The Windows Key + H will activate/deactivate speech recognition using both of the above methods. When it is activated, you will see this little window at the top of your screen:


Note: You can drag this window to another location that may be better for you.

Bonus Tip

If you use the Windows Key + H hotkey combination and all you get is a little pop-up at the top of your screen saying that you should “…go to Settings and turn on speech services”, clicking it will bring you back to the Privacy screen for Speech, inking, & typing. (Microsoft really wants your data!)

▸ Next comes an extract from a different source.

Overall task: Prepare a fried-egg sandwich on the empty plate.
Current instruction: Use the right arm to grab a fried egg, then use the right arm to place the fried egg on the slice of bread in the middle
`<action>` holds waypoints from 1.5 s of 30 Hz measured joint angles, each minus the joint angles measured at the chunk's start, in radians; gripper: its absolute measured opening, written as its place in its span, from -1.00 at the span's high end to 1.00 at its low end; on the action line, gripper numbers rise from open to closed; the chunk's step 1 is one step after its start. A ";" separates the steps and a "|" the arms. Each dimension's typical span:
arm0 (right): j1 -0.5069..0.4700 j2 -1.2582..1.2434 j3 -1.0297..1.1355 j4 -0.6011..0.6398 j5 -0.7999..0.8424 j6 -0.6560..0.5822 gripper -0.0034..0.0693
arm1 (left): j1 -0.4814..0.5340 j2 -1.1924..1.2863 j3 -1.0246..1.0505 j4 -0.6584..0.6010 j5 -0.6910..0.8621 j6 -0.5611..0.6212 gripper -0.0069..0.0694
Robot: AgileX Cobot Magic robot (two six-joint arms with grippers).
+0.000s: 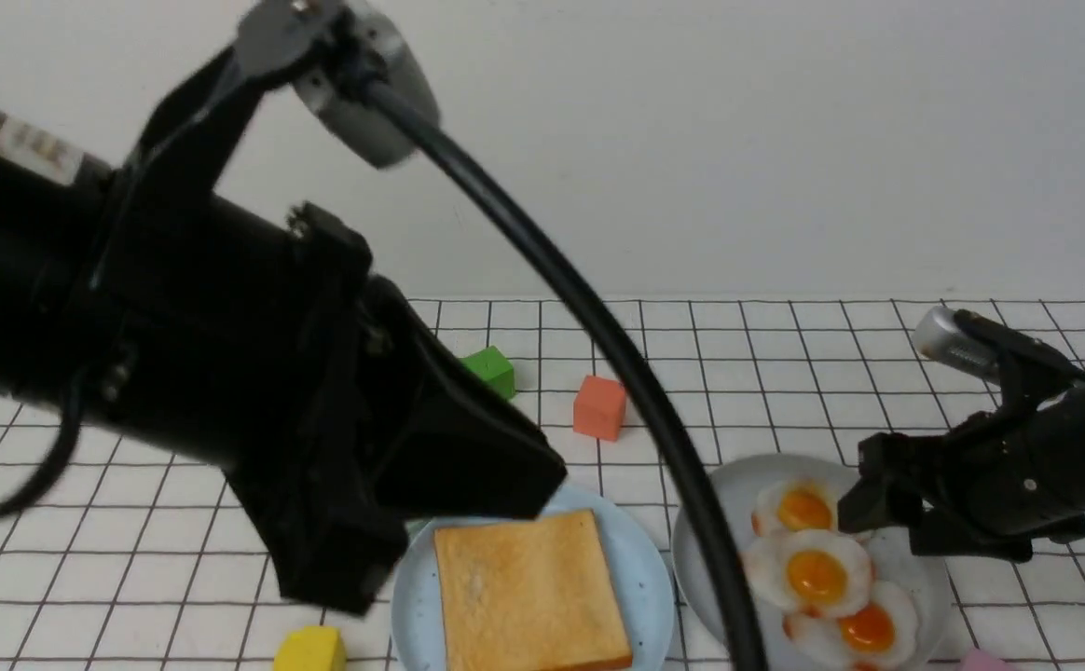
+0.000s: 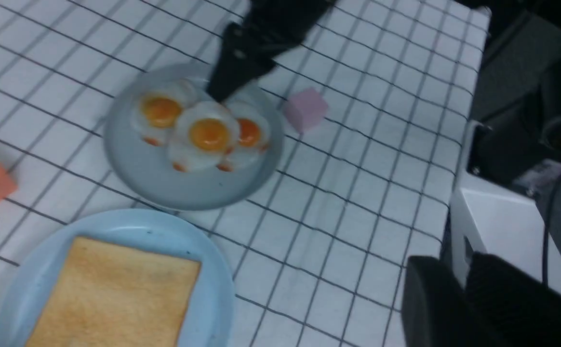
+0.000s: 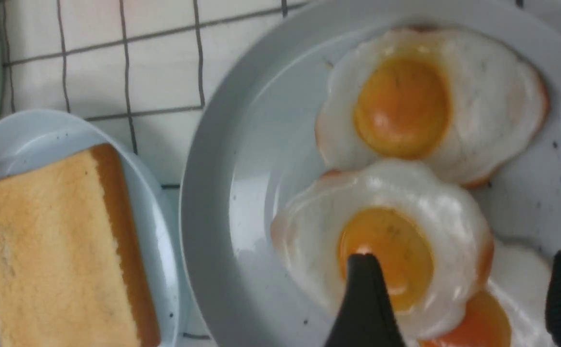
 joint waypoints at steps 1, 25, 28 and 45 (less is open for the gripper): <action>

Instead, you can close that pop-up and do this:

  1. Use the Windows Key + I to open the Settings App
  2. Choose Ease of Access
  3. In the left panel, choose Speech
  4. In the right panel, find the toggle switch labeled Turn on Speech Recognition, and flip it to the On position

As always, if you have any helpful suggestions, comments or questions, please share them with us,

(Windows: As always if you have any helpful suggestions comments or questions please share them with costs.) I guess we are now charging for comments?


6 thoughts on “Windows 10 Quick Tips – Dictation”

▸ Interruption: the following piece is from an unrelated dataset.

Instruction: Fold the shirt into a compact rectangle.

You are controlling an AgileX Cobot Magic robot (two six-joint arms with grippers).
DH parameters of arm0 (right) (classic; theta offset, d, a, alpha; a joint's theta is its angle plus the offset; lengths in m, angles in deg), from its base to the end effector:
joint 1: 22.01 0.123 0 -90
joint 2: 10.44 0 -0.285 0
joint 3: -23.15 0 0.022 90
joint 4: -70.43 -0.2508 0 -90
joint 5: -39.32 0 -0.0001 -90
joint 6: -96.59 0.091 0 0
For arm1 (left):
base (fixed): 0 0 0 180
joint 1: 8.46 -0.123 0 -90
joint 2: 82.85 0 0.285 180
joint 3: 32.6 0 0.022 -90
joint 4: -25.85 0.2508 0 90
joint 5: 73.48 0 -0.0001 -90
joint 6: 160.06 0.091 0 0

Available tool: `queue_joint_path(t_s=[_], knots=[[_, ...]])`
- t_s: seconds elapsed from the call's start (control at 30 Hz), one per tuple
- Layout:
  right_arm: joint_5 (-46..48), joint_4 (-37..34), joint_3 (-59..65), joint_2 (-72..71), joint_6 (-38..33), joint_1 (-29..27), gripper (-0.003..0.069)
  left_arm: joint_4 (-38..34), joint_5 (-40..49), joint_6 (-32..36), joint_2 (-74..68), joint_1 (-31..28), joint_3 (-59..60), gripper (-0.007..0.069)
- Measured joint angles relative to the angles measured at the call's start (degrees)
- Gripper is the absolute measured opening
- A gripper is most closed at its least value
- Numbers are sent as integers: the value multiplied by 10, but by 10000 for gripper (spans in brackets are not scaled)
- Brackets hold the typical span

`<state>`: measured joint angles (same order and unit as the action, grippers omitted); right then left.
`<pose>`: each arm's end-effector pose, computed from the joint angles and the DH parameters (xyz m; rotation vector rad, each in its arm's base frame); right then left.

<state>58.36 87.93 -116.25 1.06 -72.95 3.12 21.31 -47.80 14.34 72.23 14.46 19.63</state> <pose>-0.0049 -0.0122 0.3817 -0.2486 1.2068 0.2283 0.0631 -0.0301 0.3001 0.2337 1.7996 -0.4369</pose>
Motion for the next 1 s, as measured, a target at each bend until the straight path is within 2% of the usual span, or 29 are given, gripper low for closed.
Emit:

  1. Many years ago when I was still working, I had to produce many short reports about things going on in the mill under my control. I tried a product called “Dragon Naturally Speaking” to see if this would speed up the process. Just as your experience with “Windows 10 Dictation”, I spent more time correcting errors than if I just typed the report by hand. I did all the extensive voice training. Errors we less, but not enough so I could rely on the software and it never caught on to some technical terms used on the job. 🙂

    1. Richard Pedersen

      Hi Tom,

      I’ve come very close at times to plunking down the cash to get Dragon Naturally Speaking. Now, after reading your comment, I’m very happy that I didn’t.

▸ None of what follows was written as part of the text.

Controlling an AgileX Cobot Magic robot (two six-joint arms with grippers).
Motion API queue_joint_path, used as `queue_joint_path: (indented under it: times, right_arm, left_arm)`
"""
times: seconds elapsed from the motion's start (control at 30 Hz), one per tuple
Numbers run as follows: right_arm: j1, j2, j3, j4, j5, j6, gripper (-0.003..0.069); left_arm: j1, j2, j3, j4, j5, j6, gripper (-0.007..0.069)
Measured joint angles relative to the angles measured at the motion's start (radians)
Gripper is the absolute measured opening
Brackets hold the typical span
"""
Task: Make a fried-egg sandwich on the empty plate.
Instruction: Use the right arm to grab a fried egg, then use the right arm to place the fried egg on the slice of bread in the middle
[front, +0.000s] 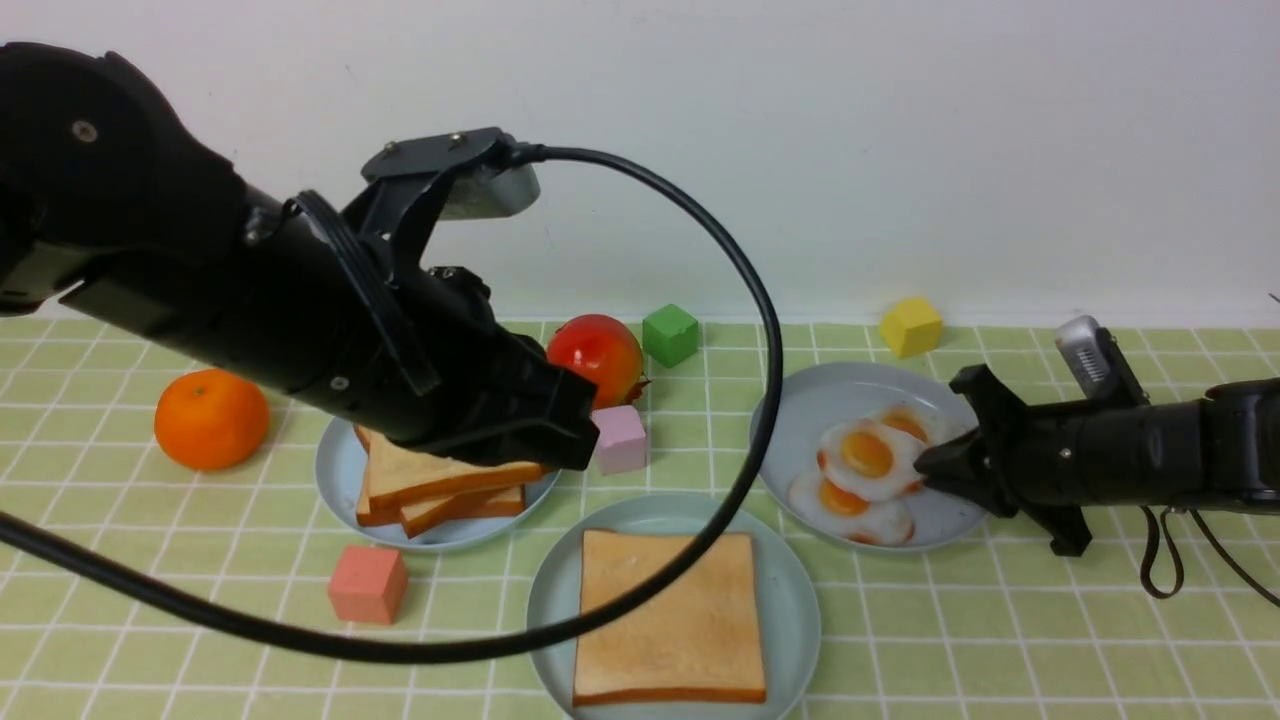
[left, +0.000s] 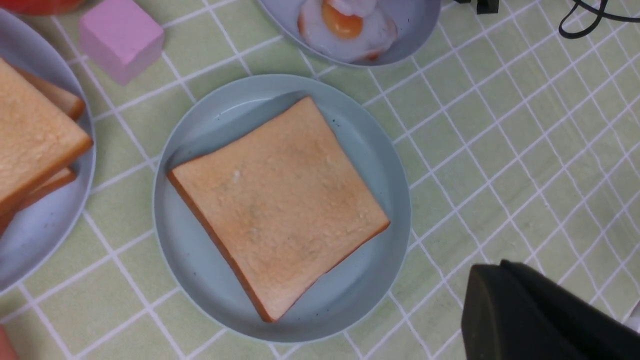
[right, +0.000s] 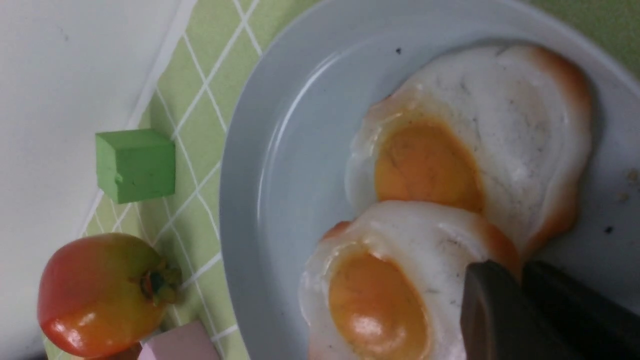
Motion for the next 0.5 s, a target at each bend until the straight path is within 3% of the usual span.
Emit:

  2. Tom, glad you mentioned that software because I thought it was superior in that it came out years ago. If there is speech software out there, which actually works, it would sell for big bucks, still today (IMHO), Mindblower!

  3. Hi Richard,

    I had the same experience with ‘Dragon’ as did TomL and MB, this was after I loaded the instructions to use with Windows 7 in the past.
    Success was never forthcoming, thinking it may be my British accent-coming forth with an Aussie-style twist, obviously not the case, just unsuccessful Speech To Text programs.
    The best solution to date, and for several years when I had to write reports for my job was seek the assistance of my wife, a high-speed typist, who correctly typed every word I spoke at a normal speaking speed.
    (The cost of keeping that particular Speech To Text machine is worth every cent.) ;-()



    1. Richard Pedersen

      Hi JoninOz,

      20 years ago I fully expected that by now we would be talking to our computers in conversational ways, a la Start Trek.
      I guess it was not meant to be, although I do expect that day to eventually arrive.

      Speech recognition turned out to be a much more complicated subject than anyone had ever expected.


      1. Strange we can have software read the print (yes with errors), spell checkers can guess at the correct word we are attempting to use, and there are some household computers we can teach to preform tasks, so why the delay in software that can type for use. WAIT. Am I wrong that there is software that disabled people can use to speak for them? Is there not a need then to have these computers also type what is spoken? I’m with you Richard. I believed Star Trek would inspire developers to go this route as well, Mindblower!